Tuesday, November 27, 2007

Performance: Groovy/Grails vs. Ruby/Rails?

So, in the comment thread that followed: The Pain of Java after Ruby, I off-handedly commented that I'd been given the impression that Groovy or Grails' performance was worse than that of Ruby or Rails. I was inevitably challenged on that point.

Let me back up a little and cover some of the ground I covered in that comment: I haven't attempted to benchmark Groovy and/or Grails at all; Grails didn't have great support for REST services when I last looked at it, so I didn't include it in some of my performance explorations at the time. We were able to get 600 requests per second from Restlet, and were able to get something on the order of 40 requests per second on the same hardware using Ruby on Rails. I'm sure both of those results could be improved upon. (At the time, JRuby was scoring about 28 requests per second; I gather performance has improved since then).

So, it begs the question: Does Groovy and/or Grails outperform Ruby and/or Rails? You'd certainly like to think so, given the Java VM underneath it, but what have people said?

Well, the Grails folks would probably argue that their solution performs better although it's still clearly a tight race. There's a little grumbling from some people with more Rails expertise, but there doesn't seem to be any outright disagreements.

That said, if you compare either of those solutions back to a Java equivalent, the results are usually pretty striking. There's a few examples of that out there.

So for now, I'll say that it seems like Groovy may have the edge on performance compared to Ruby, although it's still very much a two-horse race, and both have many further opportunities to gain ground.

However, it's also clear that both of these two solutions are, in the overall spectrum of development platforms, relatively slow. Depending on what you're building, that may not be a big deal, but it can certainly be a concern.

6 comments:

Unknown said...

>>Depending on what you're building
>> that may not be a big deal

I think that's the key point.

The ray tracer example is somewhat irrelevant, other than for interest sake. But who would use a scripting language for such a thing? While I may eat those words some day ("who would write a game in Java"), I think it's a valid point of view right now.

Even still, I'm admittedly a bit disappinted with Groovy's performance there -- seconds to hours is never good. But it likely won't affect web app performance in any relevant way.

Any volunteers with time to write that in Ruby for fun?

Cheers,
Clinton

Geoffrey Wiseman said...

Well, yes and no.

I agree, the ray tracer application is pretty unlikely, but if you're pretty sure your application, if it were coded in Java, were going to require four application servers to meet the load and the response time expectations, it can be pretty scary to imagine that the same load would be met by 60 application servers if you put the thing together in Rails (15x difference on some of our REST tests).

There are, of course, a number of architectural choices you can make to reduce bottlenecks. Caching, for instance. You may have to employ them sooner with a RoR or Groovy application.
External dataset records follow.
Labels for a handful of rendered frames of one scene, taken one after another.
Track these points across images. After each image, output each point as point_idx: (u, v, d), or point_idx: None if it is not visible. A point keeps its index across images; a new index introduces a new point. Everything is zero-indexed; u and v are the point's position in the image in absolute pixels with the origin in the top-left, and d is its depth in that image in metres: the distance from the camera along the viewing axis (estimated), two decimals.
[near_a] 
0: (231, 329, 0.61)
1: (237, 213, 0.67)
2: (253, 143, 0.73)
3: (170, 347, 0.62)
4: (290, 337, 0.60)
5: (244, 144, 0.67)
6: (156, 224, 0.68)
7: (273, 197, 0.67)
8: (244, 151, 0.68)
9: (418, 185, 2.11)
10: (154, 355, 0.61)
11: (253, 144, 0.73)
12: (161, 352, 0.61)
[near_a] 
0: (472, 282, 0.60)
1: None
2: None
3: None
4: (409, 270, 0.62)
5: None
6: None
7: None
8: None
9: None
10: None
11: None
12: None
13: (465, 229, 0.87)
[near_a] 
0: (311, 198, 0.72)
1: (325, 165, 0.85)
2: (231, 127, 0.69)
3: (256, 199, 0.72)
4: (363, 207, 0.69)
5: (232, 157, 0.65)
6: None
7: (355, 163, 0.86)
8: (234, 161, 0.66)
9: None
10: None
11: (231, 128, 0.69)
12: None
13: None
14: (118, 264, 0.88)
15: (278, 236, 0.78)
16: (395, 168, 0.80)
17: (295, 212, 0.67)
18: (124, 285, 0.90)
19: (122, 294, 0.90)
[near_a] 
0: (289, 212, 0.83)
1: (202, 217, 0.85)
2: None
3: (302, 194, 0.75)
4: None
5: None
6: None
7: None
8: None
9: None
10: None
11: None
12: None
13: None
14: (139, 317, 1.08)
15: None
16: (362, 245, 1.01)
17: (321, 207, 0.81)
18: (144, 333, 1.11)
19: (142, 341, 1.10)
Likewise, there are probably many applications out there that don't use anywhere near their hardware allotment, or that are near-I/O-bound, and the performance in these cases might be irrelevant.
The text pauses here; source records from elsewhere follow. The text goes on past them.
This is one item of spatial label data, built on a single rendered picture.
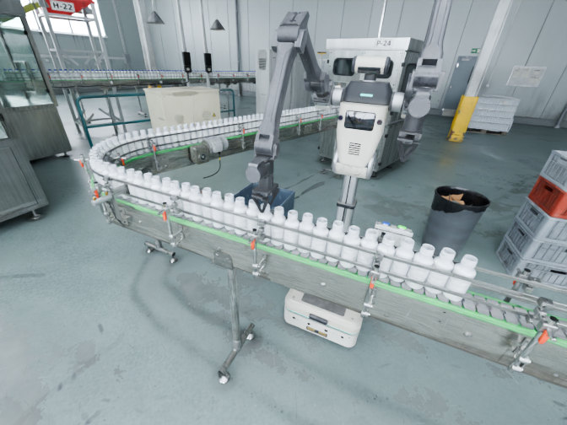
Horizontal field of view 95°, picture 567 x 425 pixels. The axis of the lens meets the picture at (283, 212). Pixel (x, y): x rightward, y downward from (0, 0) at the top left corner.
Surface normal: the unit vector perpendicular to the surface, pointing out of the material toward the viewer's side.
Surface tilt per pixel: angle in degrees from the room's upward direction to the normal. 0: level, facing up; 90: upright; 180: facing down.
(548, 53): 90
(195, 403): 0
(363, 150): 90
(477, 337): 90
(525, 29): 90
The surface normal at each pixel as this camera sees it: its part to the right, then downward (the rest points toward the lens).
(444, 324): -0.41, 0.44
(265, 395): 0.04, -0.86
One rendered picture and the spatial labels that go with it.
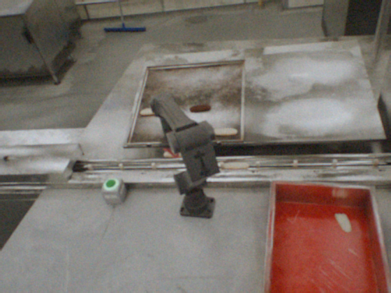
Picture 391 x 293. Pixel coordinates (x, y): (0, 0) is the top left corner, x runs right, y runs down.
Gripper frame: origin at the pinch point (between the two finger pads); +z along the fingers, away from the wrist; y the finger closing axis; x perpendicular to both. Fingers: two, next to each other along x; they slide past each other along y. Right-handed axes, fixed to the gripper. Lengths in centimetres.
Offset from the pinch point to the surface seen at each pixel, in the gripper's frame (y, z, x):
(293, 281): 45, 11, 40
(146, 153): -11.4, 10.8, -17.8
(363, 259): 37, 11, 61
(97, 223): 25.3, 10.9, -28.4
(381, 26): -76, -7, 91
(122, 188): 12.3, 6.0, -20.7
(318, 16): -321, 93, 102
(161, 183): 8.9, 7.8, -6.1
Finally, there are cases where performance is important, but not as important as, say, productivity.

As with almost any choice in software development, there are tradeoffs to consider, and performance is only once facet.

Unknown said...

I think we're off track. :-) We're talking about Java vs. Groovy in web apps. Forget Ruby and raytracers.

Try your Restlet test with a Groovy version... you can even use Restlet from Groovy if you want.

I guarantee it won't be anywhere near 15x, and your code will be prettier.

Java 600
Ruby 40
Groovy ___?

Clinton

Geoffrey Wiseman said...

It's true, I can't really comment on Groovy 'til I've spent more time with it. Looking forward to good REST support in Grails so I can give that a shot, but in the meantime, if I can find some time to look at combinations of Groovy with Jersey or Restlet.

I'd certainly be more comfortable having this conversation having done more testing with Groovy, so I'll get back to you. ;)

iamsteveholmes said...

I think many are missing the point with Groovy completely. Groovy is Java, and works with Java completely interchangeably. So when you're tuning for performance you can switch to Java any time you want. So really Groovy is the best of both worlds. You have productivity comparable with Ruby and you can drop into Java anytime you need heavy-duty performance.

Geoffrey Wiseman said...

That can also be true for JRuby, although it may be true that Groovy is more-tightly-integrated with Java right now.

While it's definitely a plus, I don't have enough practical experience with mixed Java/Groovy projects to say how often that's necessary. If it's only as necessary as it used to be to drop down to assembly from C -- for specialized routines and identified hot-spots, that may be a compelling approach.

If you find yourself rewriting any stabilized code for performance purposes, then that's less appealing.

Still, that kind of easy-transition polyglot project approach seems both more appealing and less risky than a full-bore dynamic language approach if you or the company you work for comes from a Java background.